Turner is a poet-soldier who spent seven years on active duty in the U.S. Army, first in Bosnia-Herzegovina with the 10th Mountain Division, and then Iraq.
In his poem "Ashbah," from the award-winning collection "Here, Bullet," exhausted American ghosts wander the streets of Balad where the desert wind blows trash and carries a "soulful call" from the minaret "reminding them how alone they are, how lost," while Iraqi dead watch in silence.
His poem "The Hurt Locker," with its line, "Open the hurt locker and learn how rough men come hunting for souls," provided the title for the acclaimed Hollywood film.
The journalist reports the facts and the politician plots the course, says Turner, 45, in a phone interview from Orlando, Fla. "A poet's job is to go in and uncover the humanity of the moment."
Turner will speak at 7:30 p.m. Friday for the Stegner Lecture at the Lewis-Clark State College Center for Arts & History in downtown Lewiston.
Not all his poems are about war. He was a teen poet before becoming a soldier at age 30.
"I was in a band and it was part of trying to figure out how to write better lyrics for the band. I thought poetry might help, which it didn't."
He earned a master of fine arts degree from the University of Oregon in Eugene before following a long tradition of family military service and enlisting in the U.S. Army in 1998. He wrote poetry throughout his deployments to Bosnia and Iraq, where he spent one year as an infantry team leader with the 3rd Stryker Brigade Combat Team, 2nd Infantry Division.

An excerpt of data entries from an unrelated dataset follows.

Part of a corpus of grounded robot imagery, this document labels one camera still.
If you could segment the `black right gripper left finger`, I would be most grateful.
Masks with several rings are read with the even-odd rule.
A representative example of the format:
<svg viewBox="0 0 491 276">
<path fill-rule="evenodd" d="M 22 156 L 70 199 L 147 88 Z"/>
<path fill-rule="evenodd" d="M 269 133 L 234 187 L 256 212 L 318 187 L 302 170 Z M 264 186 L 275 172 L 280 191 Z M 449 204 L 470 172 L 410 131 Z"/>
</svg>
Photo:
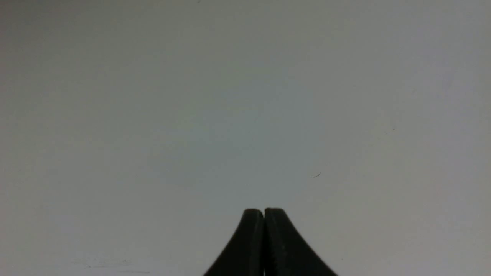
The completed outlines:
<svg viewBox="0 0 491 276">
<path fill-rule="evenodd" d="M 205 275 L 262 276 L 263 235 L 263 213 L 245 209 L 232 237 Z"/>
</svg>

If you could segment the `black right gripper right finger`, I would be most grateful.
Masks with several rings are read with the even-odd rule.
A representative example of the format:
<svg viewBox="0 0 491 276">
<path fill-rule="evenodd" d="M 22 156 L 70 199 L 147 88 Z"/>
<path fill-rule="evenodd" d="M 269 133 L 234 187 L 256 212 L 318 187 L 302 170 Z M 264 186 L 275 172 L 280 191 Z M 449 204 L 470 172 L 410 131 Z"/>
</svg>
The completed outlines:
<svg viewBox="0 0 491 276">
<path fill-rule="evenodd" d="M 281 208 L 265 209 L 266 276 L 335 276 Z"/>
</svg>

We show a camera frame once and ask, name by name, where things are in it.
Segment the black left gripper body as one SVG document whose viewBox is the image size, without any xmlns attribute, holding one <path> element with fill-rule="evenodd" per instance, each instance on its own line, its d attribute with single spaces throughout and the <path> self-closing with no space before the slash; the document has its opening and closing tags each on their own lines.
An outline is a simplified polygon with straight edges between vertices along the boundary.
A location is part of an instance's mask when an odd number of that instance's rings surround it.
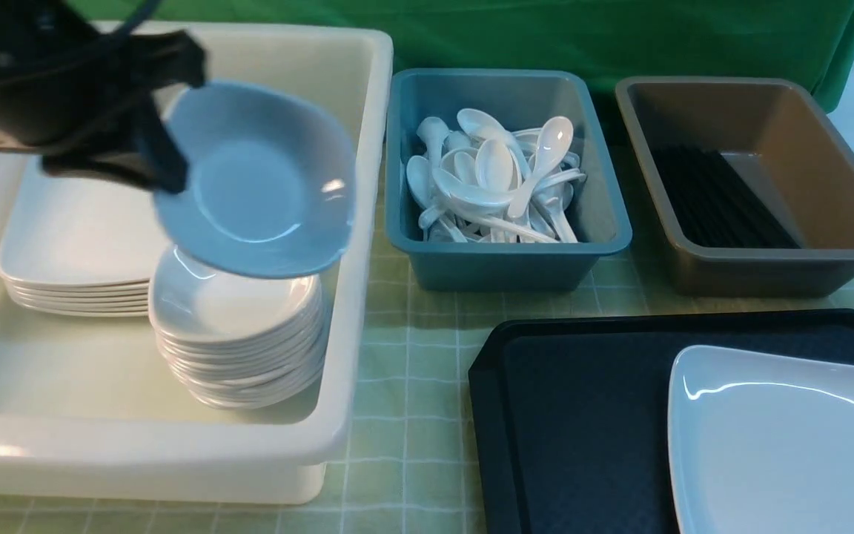
<svg viewBox="0 0 854 534">
<path fill-rule="evenodd" d="M 92 62 L 128 40 L 153 13 L 142 1 L 112 33 L 97 30 L 67 1 L 0 1 L 0 151 L 30 151 L 91 118 Z"/>
</svg>

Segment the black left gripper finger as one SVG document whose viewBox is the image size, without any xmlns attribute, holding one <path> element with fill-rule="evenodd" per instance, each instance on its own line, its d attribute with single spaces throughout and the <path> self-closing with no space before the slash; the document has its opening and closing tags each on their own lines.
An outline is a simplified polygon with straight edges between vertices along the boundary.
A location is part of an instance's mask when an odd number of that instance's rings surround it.
<svg viewBox="0 0 854 534">
<path fill-rule="evenodd" d="M 54 178 L 88 178 L 176 195 L 185 190 L 189 165 L 153 100 L 60 154 L 42 156 Z"/>
<path fill-rule="evenodd" d="M 123 48 L 125 80 L 146 91 L 206 84 L 207 52 L 185 30 L 131 35 Z"/>
</svg>

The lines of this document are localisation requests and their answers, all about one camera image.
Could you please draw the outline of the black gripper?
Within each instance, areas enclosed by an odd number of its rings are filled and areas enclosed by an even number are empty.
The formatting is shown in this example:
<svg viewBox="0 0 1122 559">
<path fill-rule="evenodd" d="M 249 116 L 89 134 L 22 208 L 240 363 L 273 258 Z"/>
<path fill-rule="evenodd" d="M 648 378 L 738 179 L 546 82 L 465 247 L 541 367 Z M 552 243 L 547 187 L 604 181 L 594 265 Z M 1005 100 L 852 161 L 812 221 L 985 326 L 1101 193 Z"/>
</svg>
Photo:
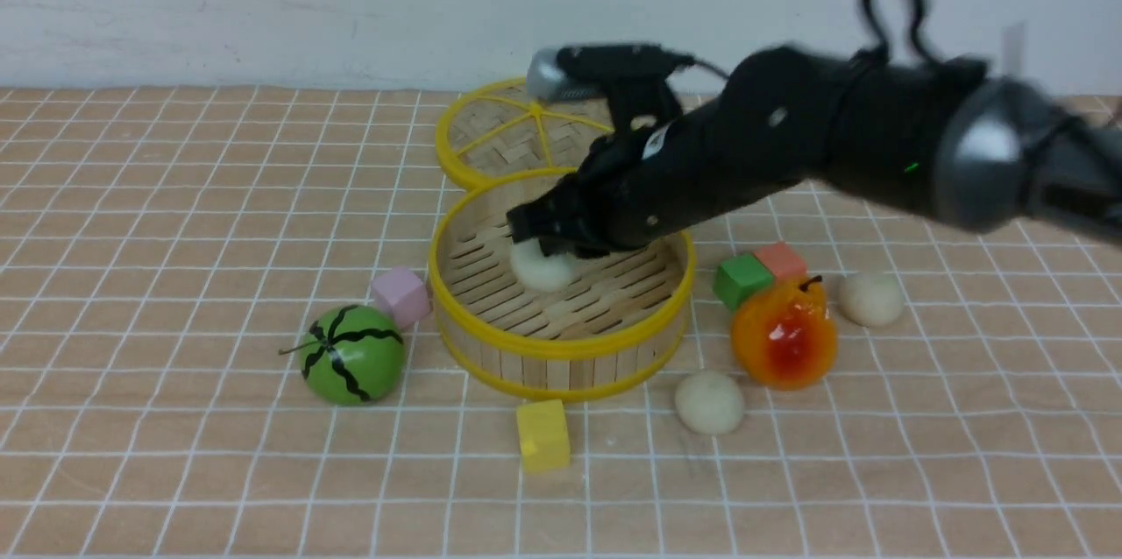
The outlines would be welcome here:
<svg viewBox="0 0 1122 559">
<path fill-rule="evenodd" d="M 553 195 L 509 209 L 513 241 L 588 260 L 726 216 L 753 200 L 749 132 L 741 112 L 710 103 L 656 129 L 601 137 Z"/>
</svg>

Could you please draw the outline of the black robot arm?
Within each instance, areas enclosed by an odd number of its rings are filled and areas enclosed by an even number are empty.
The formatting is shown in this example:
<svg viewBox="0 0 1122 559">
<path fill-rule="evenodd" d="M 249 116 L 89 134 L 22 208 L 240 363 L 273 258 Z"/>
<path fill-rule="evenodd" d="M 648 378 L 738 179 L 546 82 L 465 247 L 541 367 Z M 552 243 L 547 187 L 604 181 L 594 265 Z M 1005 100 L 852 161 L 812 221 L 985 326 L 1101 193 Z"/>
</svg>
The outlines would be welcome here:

His first collection, "Here, Bullet," was published in 2005, the same year he transitioned out of service. It was a critical success. The New York Times made it an Editor's Choice selection. The book won awards, including the 2007 Poets Prize. He followed up with 2010's "Phantom Noise," which was short-listed for the 2010 T.S. Eliot Prize in Poetry.
Turner says he is conflicted about the national recognition he has received.
"The soldier part of me struggles with the idea of being rewarded for sharing some of the difficult things that happened to people. The writer side of me is ... I'm not sure of the right word, maybe grateful, as writers often write in obscurity and are not honored. That conflict is difficult to live with."
However, the response from service members of his and past generations has been overwhelmingly positive, he says. People tell him they connect to his poems even though they served in a different time or place.
"That's an honor because each person's experience is so different, even in my own platoon where we experienced the same events."
Turner describes himself as a "news junkie" and says that journalistic reports of the war are essential but a sentence like "five dead, eight wounded, is only an abstraction." The poet adds the emotional dimension.
As the wars have gone on and on, over the years Turner noticed the public lose interest in war news and turn to other stories. The narrative went static, he says.
"It's not because it wasn't important but because people felt that static. With poetry and art in general it feels like there's a new doorway into that conversation," he says.
"Sometimes the things we need to apply great attention to tend to get washed or lost in the mix."
One of the conversations he has with his audiences is whether or not the war in Iraq is finished, or if a war can end at all, he says. He takes a soldier's approach to the poems he will read, choosing them at the last minute.
"Once I land on the ground and start meeting people there I'll get a feel for the conversation," he says.